Taxes for Hot Shot Trucking
Taxes in hot shot trucking, like in other businesses, depend on how you structure your operation. Here’s what to keep in mind:
- Self-Employment Taxes: If you’re operating as a sole proprietor or single-member LLC, you’re required to pay self-employment tax. This includes both the employer and employee portions of Social Security and Medicare, currently totaling 15.3% of your net income.
- Quarterly Estimated Taxes: Since taxes aren’t withheld from your income like a regular job, the IRS requires that you pay taxes quarterly based on your estimated income for the year. This includes both your federal income taxes and self-employment taxes.
- Deductible Expenses: Hot shot truckers have many deductible expenses that can lower their taxable income. Some of these include:
- Fuel costs
- Truck maintenance and repairs
- Insurance premiums (both for the truck and liability)
- Licensing and permit fees
- Office supplies, if you have a home office
- Meals and lodging during long hauls
- Per Diem: Truckers can also use a per diem for meals and incidental expenses, which is a daily deduction that helps reduce tax liability. In 2024, the per diem rate for transportation workers is $69 per day for meals and incidentals within the U.S.

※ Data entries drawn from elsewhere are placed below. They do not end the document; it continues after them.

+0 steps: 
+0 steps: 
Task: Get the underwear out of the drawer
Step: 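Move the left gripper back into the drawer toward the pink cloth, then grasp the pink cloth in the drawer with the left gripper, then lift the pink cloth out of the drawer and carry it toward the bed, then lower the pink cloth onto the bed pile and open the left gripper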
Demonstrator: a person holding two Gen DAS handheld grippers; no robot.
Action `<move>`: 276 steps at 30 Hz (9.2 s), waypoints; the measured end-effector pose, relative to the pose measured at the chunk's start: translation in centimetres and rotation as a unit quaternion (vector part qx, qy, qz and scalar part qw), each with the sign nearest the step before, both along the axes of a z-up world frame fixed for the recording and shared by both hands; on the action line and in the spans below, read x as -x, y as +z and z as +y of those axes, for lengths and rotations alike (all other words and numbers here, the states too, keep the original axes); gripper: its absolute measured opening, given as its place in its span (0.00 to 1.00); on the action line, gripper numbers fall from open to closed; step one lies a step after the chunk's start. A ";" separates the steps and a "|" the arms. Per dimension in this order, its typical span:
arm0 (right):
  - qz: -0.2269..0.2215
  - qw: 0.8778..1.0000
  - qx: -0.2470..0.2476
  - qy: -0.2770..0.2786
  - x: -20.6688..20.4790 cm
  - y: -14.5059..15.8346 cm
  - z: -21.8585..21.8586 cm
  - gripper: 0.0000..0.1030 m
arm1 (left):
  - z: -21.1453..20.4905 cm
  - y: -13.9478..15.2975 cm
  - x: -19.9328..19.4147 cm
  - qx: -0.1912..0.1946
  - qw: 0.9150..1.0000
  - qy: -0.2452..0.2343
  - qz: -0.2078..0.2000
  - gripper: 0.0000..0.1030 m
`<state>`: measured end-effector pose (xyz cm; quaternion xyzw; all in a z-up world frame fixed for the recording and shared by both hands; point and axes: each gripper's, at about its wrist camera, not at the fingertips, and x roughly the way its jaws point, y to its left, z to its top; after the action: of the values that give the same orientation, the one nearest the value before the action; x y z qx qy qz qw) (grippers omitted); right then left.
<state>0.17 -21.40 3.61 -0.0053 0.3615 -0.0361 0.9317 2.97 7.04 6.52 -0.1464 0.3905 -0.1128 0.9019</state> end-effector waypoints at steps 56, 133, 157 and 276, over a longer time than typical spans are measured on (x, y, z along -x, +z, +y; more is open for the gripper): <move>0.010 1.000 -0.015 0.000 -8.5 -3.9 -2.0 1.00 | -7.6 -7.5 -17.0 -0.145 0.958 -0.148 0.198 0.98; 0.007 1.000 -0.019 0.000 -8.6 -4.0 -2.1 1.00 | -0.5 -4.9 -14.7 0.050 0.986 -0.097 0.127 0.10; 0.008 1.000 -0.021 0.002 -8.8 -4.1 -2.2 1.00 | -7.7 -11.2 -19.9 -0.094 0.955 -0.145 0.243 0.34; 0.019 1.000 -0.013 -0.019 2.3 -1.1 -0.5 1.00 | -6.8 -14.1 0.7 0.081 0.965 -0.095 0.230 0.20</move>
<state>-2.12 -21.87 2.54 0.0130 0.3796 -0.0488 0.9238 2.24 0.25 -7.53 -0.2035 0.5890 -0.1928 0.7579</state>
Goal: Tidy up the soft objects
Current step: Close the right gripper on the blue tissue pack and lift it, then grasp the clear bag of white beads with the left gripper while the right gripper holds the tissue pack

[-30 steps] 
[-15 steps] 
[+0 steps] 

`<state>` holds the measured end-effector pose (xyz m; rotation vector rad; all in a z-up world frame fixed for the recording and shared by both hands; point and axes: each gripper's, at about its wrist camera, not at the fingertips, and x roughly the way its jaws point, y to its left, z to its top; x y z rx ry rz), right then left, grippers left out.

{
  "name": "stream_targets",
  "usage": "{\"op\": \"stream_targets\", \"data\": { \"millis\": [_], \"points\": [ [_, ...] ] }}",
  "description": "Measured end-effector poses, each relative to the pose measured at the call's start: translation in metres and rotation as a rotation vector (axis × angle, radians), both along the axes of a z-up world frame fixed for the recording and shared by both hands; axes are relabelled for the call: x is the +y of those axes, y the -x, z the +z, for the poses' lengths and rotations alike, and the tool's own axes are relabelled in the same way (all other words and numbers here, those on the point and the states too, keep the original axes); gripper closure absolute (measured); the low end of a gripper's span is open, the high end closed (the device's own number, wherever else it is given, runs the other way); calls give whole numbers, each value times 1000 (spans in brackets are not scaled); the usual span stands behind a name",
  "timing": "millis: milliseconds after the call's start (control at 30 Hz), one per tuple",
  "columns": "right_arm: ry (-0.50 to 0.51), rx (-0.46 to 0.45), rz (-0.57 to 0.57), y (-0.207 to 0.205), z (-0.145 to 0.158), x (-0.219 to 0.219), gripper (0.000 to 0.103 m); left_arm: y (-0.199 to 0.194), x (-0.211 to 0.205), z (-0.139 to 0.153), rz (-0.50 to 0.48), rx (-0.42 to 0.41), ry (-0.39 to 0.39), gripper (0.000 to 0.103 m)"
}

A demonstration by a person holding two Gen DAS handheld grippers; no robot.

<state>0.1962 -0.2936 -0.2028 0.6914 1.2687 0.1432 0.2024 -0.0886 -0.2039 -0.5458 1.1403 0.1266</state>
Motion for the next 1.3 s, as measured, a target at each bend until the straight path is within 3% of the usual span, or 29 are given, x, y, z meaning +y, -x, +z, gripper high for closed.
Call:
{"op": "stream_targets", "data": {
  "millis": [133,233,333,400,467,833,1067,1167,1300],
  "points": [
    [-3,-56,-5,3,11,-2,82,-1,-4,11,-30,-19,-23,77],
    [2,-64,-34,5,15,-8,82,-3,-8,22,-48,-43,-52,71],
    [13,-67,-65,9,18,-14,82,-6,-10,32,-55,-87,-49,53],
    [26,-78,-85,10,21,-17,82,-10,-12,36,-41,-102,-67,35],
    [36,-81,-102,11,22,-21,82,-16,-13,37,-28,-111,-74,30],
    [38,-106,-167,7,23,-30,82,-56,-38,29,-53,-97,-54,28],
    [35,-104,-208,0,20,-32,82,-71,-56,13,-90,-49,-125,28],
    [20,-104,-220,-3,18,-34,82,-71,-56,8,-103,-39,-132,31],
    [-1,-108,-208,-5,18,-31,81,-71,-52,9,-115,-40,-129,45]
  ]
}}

- Depreciation: If you purchase a new truck or trailer, you can claim depreciation on it over several years. Depreciation reduces your taxable income, as the IRS allows you to deduct a portion of the vehicle’s value each year due to wear and tear.
Conclusion
At the end of the day, hot shot trucking is what you make of it. Sure, there are drivers pulling in six figures, but they’ve put in the time to build their business and navigate the ups and downs of the market. If you’re starting out, focus on finding steady loads, keeping your costs down, and building a network of reliable clients. With patience and perseverance, your earnings can grow, and you’ll start to see the benefits of being your own boss in the trucking world.